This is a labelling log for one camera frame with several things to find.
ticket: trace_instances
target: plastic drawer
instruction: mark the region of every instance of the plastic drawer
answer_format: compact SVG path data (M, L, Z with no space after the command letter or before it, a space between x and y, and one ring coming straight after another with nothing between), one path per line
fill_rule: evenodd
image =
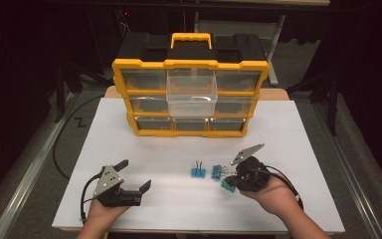
M256 89L260 71L216 71L218 91L247 91Z
M205 118L194 119L194 118L174 118L173 125L176 130L187 130L187 131L204 131L207 129L207 122L209 120Z
M138 129L171 130L170 118L136 117Z
M217 99L214 71L193 68L168 71L166 101L172 117L210 117Z
M129 89L164 90L166 71L161 69L123 69L123 79Z
M216 102L215 113L246 115L253 100L251 97L219 97Z
M210 130L218 131L240 131L245 119L241 118L211 118Z
M131 95L129 100L132 109L140 113L167 113L168 105L165 95L141 96Z

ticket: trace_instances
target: yellow organizer box
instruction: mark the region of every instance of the yellow organizer box
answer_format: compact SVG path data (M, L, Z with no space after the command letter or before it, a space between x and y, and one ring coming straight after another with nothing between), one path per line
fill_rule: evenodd
M244 136L269 64L256 35L129 33L112 64L137 135Z

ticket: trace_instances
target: metal rail
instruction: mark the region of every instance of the metal rail
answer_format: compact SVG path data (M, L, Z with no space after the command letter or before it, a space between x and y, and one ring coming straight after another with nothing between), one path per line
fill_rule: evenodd
M0 239L6 238L14 226L15 221L17 220L24 204L26 203L31 191L33 190L37 179L39 178L39 175L47 161L48 154L51 151L55 139L58 136L58 133L66 123L67 116L69 116L73 110L73 106L77 98L78 96L75 96L74 94L68 95L66 100L68 110L62 116L61 120L54 125L48 140L46 140L41 150L34 157L14 195L2 213L0 218Z
M334 151L336 152L336 156L339 162L340 170L343 174L343 178L348 185L349 191L352 194L355 204L359 210L359 213L361 214L361 217L367 227L369 234L371 235L371 238L382 239L382 228L377 220L377 217L375 216L373 208L371 207L371 203L364 190L362 189L361 185L359 184L358 180L356 179L356 176L352 171L350 163L346 158L342 147L340 146L339 140L336 136L333 136L330 130L328 129L324 111L322 110L319 104L313 104L312 107L314 109L315 114L319 117L320 123L326 131L327 136L330 138L331 144L334 148Z

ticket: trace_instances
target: human hand
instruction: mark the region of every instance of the human hand
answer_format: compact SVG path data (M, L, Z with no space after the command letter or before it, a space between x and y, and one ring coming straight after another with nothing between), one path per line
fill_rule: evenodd
M99 238L128 208L104 207L98 200L92 200L88 219L77 238Z
M290 209L299 208L296 198L290 189L282 181L273 176L271 176L268 185L258 192L240 192L256 200L267 212L275 214L278 217L283 216L284 213L289 212Z

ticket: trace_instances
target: cable
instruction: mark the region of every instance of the cable
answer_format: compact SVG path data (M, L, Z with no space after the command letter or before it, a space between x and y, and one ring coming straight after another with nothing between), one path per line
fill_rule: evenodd
M82 216L82 221L83 221L83 224L86 223L86 213L85 213L85 196L86 196L86 191L87 191L87 188L89 187L89 185L96 179L100 178L101 177L101 172L96 174L95 176L93 176L91 179L89 179L89 181L86 183L85 187L83 188L83 193L82 193L82 200L80 202L80 212L81 212L81 216Z
M275 169L273 167L270 167L270 166L266 166L266 167L276 170L277 172L279 172L284 177L281 177L281 176L279 176L279 175L277 175L275 173L272 173L270 171L263 171L263 170L259 170L259 169L251 169L250 171L253 171L253 172L262 172L262 173L268 174L268 175L273 176L273 177L279 179L280 181L282 181L289 188L289 190L293 193L293 195L296 198L297 204L299 205L300 209L303 210L302 198L300 198L299 193L296 191L296 189L294 188L294 186L292 185L290 180L282 172L280 172L279 170L277 170L277 169Z
M54 146L52 148L52 158L53 158L53 161L54 161L54 165L55 167L57 168L58 172L64 177L66 178L67 180L70 180L70 178L61 170L60 166L58 165L58 161L57 161L57 158L56 158L56 148L58 146L58 142L59 142L59 139L62 135L62 133L64 132L65 130L65 127L67 126L68 122L70 121L70 119L74 116L74 114L79 111L83 106L85 106L86 104L94 101L94 100L97 100L97 99L100 99L100 98L103 98L104 96L98 96L98 97L95 97L95 98L92 98L84 103L82 103L79 107L77 107L72 114L70 114L70 116L68 117L68 119L66 120L66 122L64 123L64 125L62 126L61 130L59 131L58 133L58 136L57 138L55 139L55 143L54 143Z

====

- Task directions
Go through the records line by line and count those that contain the string "human". Answer with the count alone.

- Answer for the task
2